Couldn't agree more. The cloud just makes it clear where you didn't architect for resiliency properly, in your own DC you work around this by doing things that you can't do in the cloud.
But the biggest difference is automation. Because in the cloud you have a full suite of APIs, you can literally automate ever piece of your infrastructure. In your own DC you have to design this stuff to be automated from the ground up, which just making a poor layer2 choice can make that task astronomically more difficult.
At my company, we've decided that if multiple AWS regions are down, we're down too.
We use so many AWS services that porting to a second cloud provider is cost-prohibitive at this point. So we're willing to accept that if 2 USA regions and one European region are down, we're down too.
> At my company, we've decided that if multiple AWS regions are down, we're down too.
We've come to the same conclusion as well. We cannot afford the engineering hours to run duplicate infrastructure just in case the big boys go down.
If multiple AWS regions go down... we wait until they are not down. Our developers sighed in relief when we decided that this was going to be our course of action... but we're approaching the scale that requires us to really mitigate against large scale outages like this. For now we bury our heads.
I think it's best to keep your critical infrastructure portable. It usually doesn't make financial sense to have a hot backup on another cloud service but having a plan to quickly switch it over in case of emergency is a good idea.
For example, using something like Terraform could spin up infrastructure on AWS, but in a pinch you could make your templates work for Google, Azure, etc.
That said, if your infrastructure is at all complex it can be very difficult to keep it portable.
Do you know of any known public example of someone who has actually done that? This seems advise similar to eating 6 portions vegetables a day: everyone says it's critical, nobody is doing it.
In all the cases of Amazon and Google Cloud outages I've seen that were beyond a single zone, it all hit the high-valued companies hard. I've never seen anyone declare that they decided to activate their alternative provider where they have a continuously updated copy of all the data so the data loss is minimal.

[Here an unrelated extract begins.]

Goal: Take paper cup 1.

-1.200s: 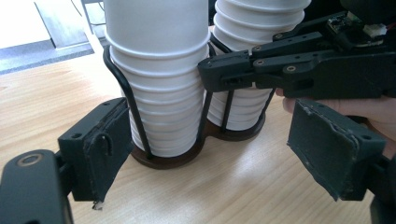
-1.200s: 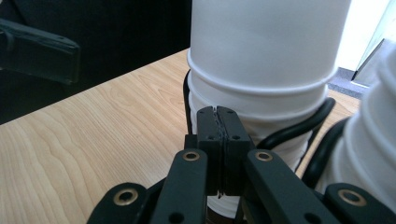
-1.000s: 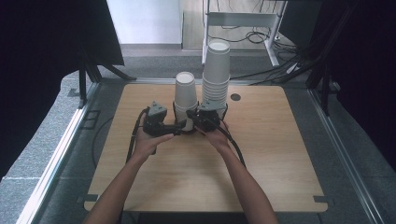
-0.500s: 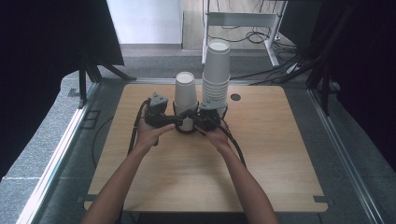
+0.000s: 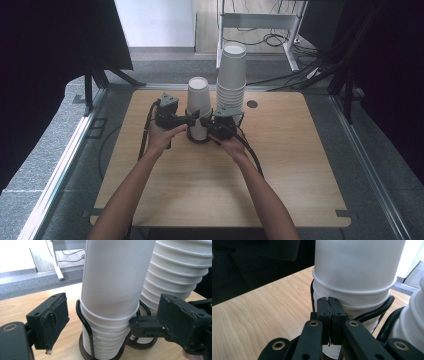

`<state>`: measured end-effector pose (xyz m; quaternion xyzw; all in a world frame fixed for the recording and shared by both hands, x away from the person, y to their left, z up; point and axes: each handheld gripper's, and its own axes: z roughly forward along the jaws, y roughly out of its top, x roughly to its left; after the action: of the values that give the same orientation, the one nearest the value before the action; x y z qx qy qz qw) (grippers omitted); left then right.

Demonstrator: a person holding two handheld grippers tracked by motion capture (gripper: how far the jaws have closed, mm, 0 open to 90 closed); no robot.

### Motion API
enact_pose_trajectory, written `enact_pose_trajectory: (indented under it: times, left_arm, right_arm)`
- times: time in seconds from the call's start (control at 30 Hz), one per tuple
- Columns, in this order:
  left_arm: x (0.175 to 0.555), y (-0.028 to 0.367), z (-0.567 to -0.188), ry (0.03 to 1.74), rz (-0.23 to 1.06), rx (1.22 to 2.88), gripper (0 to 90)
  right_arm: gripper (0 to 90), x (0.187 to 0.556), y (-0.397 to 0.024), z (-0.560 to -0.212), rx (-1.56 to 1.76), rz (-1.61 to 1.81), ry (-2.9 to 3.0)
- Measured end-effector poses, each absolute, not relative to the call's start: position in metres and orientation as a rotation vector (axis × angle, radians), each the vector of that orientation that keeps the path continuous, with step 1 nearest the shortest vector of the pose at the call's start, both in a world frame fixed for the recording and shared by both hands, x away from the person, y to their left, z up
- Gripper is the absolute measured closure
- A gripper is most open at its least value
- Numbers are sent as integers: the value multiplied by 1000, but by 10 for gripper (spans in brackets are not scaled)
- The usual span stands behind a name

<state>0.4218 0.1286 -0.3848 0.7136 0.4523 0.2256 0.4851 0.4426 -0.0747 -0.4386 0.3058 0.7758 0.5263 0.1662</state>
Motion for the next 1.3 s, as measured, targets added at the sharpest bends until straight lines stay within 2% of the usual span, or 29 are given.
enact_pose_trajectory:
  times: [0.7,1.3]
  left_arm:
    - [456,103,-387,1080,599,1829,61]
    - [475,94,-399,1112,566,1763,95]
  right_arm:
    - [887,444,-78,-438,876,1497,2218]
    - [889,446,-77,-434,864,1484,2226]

Everyone is just assuming Amazon or Google will fix it and that any data loss from activating a non-hot standby is not worth it.
I don't know of any public examples where someone made an emergency switch from one provider to another. I doubt it's happened often, mostly because multi-region failures are so rare. Like I said, if your infrastructure is at all complex it's very difficult to keep it portable. I doubt any "high-value" company would be able to make an emergency switch without their downtime exceeding what they would have experienced if they just stayed put.
There's products on the market dedicated to abstracting clouds for using more than one or switching easily. I'd be shocked if there weren't companies using them for the former. Those most concerned with availability usually just avoid clouds, though.